## Exercise requirements:
Stop after the line that contains "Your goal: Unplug"; until then, restate each line of the entries word for word from the very first.
+-------+
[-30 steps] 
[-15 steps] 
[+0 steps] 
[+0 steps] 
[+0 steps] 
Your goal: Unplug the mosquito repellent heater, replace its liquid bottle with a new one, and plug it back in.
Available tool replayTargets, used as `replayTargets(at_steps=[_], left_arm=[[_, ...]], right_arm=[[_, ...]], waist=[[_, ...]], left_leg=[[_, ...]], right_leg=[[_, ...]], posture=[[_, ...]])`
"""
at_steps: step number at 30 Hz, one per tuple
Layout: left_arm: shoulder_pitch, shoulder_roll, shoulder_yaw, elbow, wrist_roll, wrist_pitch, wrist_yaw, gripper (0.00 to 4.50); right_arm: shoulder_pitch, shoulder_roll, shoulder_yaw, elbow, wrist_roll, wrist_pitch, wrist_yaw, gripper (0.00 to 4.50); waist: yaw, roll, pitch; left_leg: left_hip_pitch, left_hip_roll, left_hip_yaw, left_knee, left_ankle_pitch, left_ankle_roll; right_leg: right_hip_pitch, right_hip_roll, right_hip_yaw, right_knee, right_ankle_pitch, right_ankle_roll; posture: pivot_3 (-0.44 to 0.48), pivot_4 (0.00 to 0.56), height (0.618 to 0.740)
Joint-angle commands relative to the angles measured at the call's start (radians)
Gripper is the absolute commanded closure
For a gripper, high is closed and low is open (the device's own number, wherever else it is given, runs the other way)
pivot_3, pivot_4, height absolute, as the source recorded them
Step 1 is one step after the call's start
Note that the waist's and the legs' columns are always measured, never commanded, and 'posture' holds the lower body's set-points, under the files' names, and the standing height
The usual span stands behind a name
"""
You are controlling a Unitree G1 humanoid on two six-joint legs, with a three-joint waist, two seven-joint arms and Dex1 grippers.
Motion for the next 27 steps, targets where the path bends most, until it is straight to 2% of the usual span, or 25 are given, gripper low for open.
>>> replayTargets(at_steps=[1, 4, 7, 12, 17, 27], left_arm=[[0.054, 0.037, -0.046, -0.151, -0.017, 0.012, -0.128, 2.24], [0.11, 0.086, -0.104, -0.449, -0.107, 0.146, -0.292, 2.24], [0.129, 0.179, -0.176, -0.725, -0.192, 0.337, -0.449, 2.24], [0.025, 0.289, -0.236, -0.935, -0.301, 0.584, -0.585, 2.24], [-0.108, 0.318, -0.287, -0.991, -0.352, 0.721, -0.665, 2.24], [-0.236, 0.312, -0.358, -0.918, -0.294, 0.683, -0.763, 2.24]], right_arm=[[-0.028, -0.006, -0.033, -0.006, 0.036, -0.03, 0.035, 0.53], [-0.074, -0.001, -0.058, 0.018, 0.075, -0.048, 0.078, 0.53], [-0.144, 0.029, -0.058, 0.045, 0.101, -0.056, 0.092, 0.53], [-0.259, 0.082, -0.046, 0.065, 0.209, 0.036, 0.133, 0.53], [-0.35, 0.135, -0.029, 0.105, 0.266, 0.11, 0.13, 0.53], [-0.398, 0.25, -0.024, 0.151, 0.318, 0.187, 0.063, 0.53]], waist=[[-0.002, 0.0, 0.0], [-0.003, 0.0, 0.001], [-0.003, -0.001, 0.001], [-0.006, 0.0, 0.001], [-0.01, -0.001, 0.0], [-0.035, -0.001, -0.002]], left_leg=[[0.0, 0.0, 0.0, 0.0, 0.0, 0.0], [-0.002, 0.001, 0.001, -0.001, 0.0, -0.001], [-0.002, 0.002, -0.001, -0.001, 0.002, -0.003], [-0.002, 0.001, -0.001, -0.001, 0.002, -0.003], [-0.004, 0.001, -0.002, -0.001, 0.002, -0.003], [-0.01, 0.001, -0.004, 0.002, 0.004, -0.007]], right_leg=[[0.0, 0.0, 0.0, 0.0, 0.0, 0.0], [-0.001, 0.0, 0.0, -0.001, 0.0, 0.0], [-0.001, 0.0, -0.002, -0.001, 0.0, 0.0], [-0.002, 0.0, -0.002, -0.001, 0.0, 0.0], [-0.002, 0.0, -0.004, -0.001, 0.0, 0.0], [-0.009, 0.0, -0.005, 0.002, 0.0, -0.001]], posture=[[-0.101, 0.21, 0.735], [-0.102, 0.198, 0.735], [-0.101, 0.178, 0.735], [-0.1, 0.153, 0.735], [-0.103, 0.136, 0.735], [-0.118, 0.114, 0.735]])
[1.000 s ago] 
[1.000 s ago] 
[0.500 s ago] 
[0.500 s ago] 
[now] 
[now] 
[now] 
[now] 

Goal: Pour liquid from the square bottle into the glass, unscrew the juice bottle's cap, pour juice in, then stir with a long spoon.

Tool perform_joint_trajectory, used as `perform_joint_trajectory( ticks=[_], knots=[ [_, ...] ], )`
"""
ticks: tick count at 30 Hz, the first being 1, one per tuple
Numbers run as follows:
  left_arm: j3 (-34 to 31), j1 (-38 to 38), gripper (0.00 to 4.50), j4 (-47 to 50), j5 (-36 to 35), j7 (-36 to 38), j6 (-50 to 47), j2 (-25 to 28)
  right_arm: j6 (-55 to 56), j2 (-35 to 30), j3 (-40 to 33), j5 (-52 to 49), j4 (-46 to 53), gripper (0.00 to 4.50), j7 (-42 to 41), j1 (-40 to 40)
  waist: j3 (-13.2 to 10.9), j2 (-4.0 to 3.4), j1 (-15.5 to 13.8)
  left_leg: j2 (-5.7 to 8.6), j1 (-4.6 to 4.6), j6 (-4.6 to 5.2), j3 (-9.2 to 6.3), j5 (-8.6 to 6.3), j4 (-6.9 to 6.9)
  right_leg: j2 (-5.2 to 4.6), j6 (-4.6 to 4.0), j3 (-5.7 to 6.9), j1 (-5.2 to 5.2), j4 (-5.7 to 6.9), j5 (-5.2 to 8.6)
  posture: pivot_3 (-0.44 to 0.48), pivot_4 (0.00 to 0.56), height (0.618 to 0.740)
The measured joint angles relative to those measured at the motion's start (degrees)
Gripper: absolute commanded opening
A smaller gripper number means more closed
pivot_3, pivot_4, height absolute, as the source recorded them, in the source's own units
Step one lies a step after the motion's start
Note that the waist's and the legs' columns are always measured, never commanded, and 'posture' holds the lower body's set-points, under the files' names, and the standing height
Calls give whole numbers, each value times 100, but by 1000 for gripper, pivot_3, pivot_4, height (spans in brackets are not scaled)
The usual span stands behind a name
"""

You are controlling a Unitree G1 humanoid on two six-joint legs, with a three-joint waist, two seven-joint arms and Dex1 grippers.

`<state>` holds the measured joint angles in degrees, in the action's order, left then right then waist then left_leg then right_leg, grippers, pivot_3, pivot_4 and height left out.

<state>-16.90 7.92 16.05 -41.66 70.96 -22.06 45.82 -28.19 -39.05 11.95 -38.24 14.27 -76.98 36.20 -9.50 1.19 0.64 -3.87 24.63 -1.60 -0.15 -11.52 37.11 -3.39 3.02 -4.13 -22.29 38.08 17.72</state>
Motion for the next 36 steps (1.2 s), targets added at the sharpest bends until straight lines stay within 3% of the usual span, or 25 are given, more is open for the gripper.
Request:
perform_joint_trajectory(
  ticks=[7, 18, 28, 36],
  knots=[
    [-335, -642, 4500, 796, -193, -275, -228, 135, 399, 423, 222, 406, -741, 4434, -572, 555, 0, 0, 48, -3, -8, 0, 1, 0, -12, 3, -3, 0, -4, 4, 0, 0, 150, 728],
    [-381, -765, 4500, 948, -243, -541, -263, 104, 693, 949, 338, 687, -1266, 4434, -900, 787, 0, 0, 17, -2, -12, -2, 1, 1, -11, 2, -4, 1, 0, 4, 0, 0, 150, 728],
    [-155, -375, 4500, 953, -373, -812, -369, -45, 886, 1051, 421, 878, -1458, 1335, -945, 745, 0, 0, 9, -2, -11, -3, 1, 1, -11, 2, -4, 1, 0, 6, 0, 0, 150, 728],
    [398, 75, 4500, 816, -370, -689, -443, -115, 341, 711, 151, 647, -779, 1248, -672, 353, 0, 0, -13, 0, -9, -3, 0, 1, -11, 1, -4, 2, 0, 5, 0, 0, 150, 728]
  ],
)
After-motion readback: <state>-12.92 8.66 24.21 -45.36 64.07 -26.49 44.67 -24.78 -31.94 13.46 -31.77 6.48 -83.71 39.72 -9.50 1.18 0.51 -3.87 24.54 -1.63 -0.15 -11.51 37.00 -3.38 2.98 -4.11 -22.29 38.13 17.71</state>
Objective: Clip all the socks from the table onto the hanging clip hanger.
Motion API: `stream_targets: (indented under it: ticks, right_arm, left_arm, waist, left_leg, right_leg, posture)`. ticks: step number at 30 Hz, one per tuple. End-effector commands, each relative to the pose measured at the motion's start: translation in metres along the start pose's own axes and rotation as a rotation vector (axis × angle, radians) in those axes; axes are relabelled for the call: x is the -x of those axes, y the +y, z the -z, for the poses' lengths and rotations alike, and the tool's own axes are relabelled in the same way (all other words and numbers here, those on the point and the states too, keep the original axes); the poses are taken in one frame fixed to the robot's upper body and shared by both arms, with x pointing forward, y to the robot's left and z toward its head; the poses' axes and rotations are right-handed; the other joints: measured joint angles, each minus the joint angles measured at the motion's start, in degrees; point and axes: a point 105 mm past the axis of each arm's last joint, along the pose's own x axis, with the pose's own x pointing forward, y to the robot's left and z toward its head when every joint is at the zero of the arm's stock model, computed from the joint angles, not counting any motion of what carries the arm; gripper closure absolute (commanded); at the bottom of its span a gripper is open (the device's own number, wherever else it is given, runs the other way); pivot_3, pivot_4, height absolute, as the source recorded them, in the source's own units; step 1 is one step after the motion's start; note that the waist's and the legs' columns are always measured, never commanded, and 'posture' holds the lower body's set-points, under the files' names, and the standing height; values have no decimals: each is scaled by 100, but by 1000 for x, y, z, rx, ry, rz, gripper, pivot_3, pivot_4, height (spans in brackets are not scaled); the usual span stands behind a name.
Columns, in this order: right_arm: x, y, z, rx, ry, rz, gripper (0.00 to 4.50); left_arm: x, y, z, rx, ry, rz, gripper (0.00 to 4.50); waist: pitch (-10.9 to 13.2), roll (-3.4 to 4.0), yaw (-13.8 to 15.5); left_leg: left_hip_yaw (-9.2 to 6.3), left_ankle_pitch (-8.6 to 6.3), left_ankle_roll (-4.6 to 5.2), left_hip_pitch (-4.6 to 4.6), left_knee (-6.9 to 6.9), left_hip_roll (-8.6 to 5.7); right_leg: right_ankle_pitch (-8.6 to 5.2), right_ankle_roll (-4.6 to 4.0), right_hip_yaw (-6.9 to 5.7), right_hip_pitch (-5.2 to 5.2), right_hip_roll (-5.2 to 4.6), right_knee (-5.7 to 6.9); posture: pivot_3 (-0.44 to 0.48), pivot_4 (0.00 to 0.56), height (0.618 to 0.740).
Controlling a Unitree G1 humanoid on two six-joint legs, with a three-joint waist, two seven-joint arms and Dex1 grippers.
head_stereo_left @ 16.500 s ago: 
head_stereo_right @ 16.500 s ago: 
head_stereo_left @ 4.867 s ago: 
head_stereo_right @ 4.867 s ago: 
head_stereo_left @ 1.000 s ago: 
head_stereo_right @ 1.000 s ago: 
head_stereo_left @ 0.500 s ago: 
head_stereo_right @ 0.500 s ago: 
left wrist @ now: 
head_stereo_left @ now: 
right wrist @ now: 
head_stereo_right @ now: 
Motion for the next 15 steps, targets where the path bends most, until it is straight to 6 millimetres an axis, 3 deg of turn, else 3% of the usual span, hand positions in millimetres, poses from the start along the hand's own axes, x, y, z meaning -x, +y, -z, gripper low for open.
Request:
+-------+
## Solution to this exercise:
[-30 steps] 
[-15 steps] 
[+0 steps] 
[+0 steps] 
[+0 steps] 
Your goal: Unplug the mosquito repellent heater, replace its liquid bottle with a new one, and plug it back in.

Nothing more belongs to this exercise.